Panometre adlı şehirde eşsiz bir bina var! Bir termometre gibi komik geliyor. Fakat aslında, gaz deposu görevi gören bu devasa silindirik beton sığınakta, artık XVII. Yüzyılın Dresdenini görebilirsiniz! Yetenekli sanatçı Azizi Amazonian ve stüdyosunun çabalarıyla, 17. yüzyılın kentinin tam bir panoramasının, en yüksek katedralinin çan kulesinden açılan keyifli manzarasının yanıltıcı olayı, olan bitenin gerçekliğine inanmanızı sağlar. Kentin uyandığını görüyorsun ve çekiç darbelerini, çocukların kahkahalarını, kedilerin miyavlarını ve Elbe'de su sıçradığını duyuyorsun. Sonra bir gün şehre gelir, gün batımı onun peşinden gelir ve görünmeyen kuşların iç içe geçmesi ve ağustosböceği cıvıltı ile dolu gece düşer. Görünen o ki Güçlü Augustus'un süvarileri sarayın kapısından görünmek üzere. Işık ve ses efektlerinin kalitesi, katedral kubbesinin ılık taş çitine dokunma dokunuşunun dokunsal hissi ile birleştiğinde, tabii ki yapay olarak yaratılmış olan güneş ışınlarıyla ısıtılmış deneyimi de tamamlıyor. Klasik alıntı: "Ah, beni aldatmak kolaydır, ben aldatılmaktan mutluyum!". Hala ilginç insanlarız. Bunun bir püf noktası olduğunu kesin olarak biliyoruz, ancak buna inanıyoruz, çocuklar gibi. Bugün, Panometre illüzyonunun çekiciliği, hatta olmasa da, sadece Dresden'de değil, aynı zamanda ebedi Roma kentinde ve hatta Dresden'e komşu olan Leipzig'de ziyaret edilebilir. Evet, Panometre içinde fotoğraf çekmek kesinlikle yasaktır. Ve haklı olarak, neden zaten iyi olan hileyi çözelim ... Dresden'in bir diğer belirgin özelliği de, ülkemizde çok sayıda bulunan panel yüksek binalar hariç, burada tüm binaların inşa edildiği kumtaşıdır. Doğru, Dresden’de bu “sosyalist mimarlık anıtları” nedense çok iyi bakımlı görünüyor, cephelerinize farklı renklerde taze boyanmış ve düzgünce göz kırpıyorlar, ve en önemlisi, yazları balkonlara dönüştüren standart (tekrar) kumaş perdelerle aynı derecede camlı balkonlar peyzajlı teraslar. Yani, dikkatin dağıldı ...

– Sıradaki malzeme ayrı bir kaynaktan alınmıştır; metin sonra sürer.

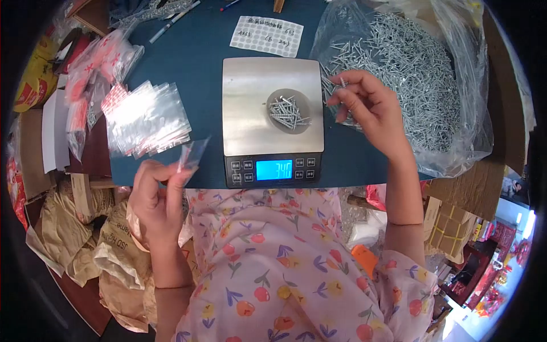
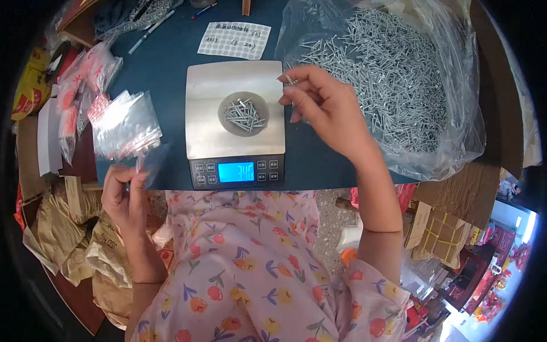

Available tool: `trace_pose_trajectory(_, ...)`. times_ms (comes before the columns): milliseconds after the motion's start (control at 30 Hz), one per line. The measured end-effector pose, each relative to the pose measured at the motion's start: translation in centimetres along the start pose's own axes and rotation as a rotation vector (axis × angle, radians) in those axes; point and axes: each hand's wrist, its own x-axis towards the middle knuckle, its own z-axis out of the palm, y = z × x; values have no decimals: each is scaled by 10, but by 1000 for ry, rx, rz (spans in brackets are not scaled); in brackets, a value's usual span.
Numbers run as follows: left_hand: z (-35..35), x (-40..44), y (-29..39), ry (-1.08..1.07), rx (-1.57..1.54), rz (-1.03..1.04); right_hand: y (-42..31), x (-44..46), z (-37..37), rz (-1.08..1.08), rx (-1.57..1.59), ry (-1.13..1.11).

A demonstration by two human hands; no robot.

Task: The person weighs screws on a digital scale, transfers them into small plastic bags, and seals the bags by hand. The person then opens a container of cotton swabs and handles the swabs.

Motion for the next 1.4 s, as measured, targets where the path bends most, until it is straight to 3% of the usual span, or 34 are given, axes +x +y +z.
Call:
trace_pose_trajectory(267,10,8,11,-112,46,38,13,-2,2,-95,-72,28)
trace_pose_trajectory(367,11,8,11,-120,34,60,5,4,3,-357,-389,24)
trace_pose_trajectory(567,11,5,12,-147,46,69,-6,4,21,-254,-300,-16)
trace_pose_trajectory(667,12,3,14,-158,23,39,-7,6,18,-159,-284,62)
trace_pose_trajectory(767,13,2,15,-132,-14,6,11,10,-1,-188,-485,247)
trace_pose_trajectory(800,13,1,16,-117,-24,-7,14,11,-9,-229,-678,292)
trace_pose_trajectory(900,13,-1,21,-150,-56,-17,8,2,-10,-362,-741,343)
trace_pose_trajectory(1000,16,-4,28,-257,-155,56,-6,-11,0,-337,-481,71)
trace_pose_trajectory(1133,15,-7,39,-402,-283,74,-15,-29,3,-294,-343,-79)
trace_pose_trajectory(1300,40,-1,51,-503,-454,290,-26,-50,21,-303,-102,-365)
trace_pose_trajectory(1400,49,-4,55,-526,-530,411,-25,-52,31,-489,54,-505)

Yani, kumtaşı şaşırtıcı bir özelliğe sahiptir. Suyun etkisi (burada bir şey var ve burada yeterince yağış var) ve yerel iklim, dışarısı ince bir siyah “taş patine” tabakasıyla kaplıdır. Kompozisyonda kumtaşı kendisinden daha zordur, bu nedenle binaları ve yapıları, ayrıca onları süsleyen sayısız heykel, saksı, çelenk, sütun ve kısmaları korur. Doğru, güneşli sarıdan karanlık ve ağır bir şeye dönüşen binaların görünümü hafif bir iç karartıcı bir izlenim yaratıyor. Evet, karanlık Barok perilerin ve meleklerin heykelleri, şehir bahçelerinin ve parkların bereketli yeşilliklerine karşı ayırt edilemez. Günümüzde yerel makamlar, eski binaların ve heykel komplekslerinin patinasını yavaş yavaş temizliyor ve bunları doğal kumtaşı rengine benzer özel bir kompozisyonla kaplıyor. Ve kim bilir, belki de çok yakında Dresden yine Elbe'nin kıyılarında “Barok kenti” yaratan Güçlü I Ağustos Kralı tarafından tasarlandı. Ancak restore edilmiş formda bile, saraylar, kiliseler, müzeler ve fıskiyeler, Augustus Strongus'un “altın” binicilik heykeliyle aynı ihtişamı kazanamayacak, kentin bulut olmadığı günlerde milyonlarca güneş ışınını yansıtacak gibi görünmüyor.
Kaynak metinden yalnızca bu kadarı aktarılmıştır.